- [Exercise]
Within the listing below, locate all lines containing the word "whole". Copy each one.

- [Entries provided]
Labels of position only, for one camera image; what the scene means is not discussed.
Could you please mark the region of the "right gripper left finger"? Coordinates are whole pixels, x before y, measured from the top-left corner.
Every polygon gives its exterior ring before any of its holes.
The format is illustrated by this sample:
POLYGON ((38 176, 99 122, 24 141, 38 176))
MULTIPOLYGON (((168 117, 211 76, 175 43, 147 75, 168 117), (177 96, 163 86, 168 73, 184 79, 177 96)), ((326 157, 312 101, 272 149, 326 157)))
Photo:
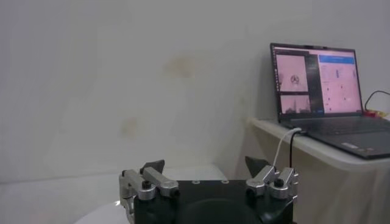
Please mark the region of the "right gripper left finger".
POLYGON ((165 161, 146 163, 139 172, 123 170, 119 175, 119 196, 126 200, 138 197, 142 201, 153 200, 157 194, 168 198, 180 195, 179 182, 162 174, 165 161))

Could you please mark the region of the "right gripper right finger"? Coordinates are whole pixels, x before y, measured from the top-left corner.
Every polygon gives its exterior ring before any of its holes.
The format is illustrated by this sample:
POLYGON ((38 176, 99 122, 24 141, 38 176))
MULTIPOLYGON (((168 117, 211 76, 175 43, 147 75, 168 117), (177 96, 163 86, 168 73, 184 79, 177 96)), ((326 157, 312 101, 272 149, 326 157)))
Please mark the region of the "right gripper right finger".
POLYGON ((279 171, 266 160, 250 156, 245 156, 245 163, 252 177, 246 180, 246 187, 254 196, 269 194, 277 200, 297 198, 299 174, 295 169, 286 167, 279 171))

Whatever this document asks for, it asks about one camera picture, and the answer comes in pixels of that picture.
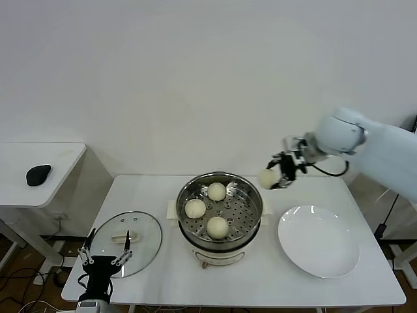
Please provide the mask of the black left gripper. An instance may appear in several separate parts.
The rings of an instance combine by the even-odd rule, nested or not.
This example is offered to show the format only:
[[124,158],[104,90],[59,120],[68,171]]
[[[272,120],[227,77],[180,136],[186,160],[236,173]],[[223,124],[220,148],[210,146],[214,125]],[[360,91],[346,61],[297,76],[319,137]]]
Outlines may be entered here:
[[119,272],[133,254],[130,249],[130,231],[126,231],[124,250],[121,256],[91,256],[90,248],[96,229],[93,228],[81,248],[78,249],[83,270],[88,276],[87,288],[83,293],[83,300],[110,300],[113,292],[111,277]]

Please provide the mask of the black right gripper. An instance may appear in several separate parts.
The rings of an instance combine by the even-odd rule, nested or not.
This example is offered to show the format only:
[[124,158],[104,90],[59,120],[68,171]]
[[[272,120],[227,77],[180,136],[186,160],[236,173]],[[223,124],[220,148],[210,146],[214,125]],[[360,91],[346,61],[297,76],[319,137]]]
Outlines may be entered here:
[[272,160],[267,164],[268,169],[272,169],[275,166],[280,167],[281,178],[272,185],[272,190],[285,189],[292,185],[296,180],[296,171],[298,169],[291,155],[281,151],[275,155],[272,155]]

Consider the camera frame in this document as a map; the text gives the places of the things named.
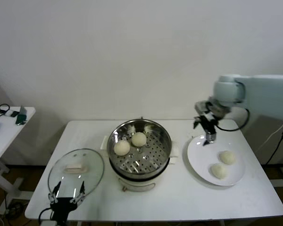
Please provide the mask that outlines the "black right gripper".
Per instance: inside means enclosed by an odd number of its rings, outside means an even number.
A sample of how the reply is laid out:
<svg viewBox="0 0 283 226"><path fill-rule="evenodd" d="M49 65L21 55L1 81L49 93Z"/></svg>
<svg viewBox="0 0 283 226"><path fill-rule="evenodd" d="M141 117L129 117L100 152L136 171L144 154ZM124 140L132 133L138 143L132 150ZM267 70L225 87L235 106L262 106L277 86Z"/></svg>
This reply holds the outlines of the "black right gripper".
<svg viewBox="0 0 283 226"><path fill-rule="evenodd" d="M216 139L215 126L218 124L217 117L212 113L203 113L194 118L193 128L195 129L199 124L201 124L206 132L203 145L205 146L214 143Z"/></svg>

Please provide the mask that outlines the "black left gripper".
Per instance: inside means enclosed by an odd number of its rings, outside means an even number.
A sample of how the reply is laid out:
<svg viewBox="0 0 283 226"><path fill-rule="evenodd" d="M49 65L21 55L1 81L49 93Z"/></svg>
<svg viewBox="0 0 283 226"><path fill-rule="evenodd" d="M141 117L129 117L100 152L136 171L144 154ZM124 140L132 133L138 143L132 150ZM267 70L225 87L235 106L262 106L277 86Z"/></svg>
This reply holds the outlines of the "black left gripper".
<svg viewBox="0 0 283 226"><path fill-rule="evenodd" d="M60 185L61 181L48 194L50 208L53 211L51 218L53 221L67 221L69 213L77 209L77 203L81 203L85 199L84 181L81 184L79 195L73 199L70 197L57 198Z"/></svg>

- [Solution]
Could you please mark the region of the "right gripper left finger"? Coordinates are whole pixels, x before y, measured from the top-left corner.
Could you please mark the region of the "right gripper right finger"? Coordinates are whole pixels, x before y, measured from the top-left corner.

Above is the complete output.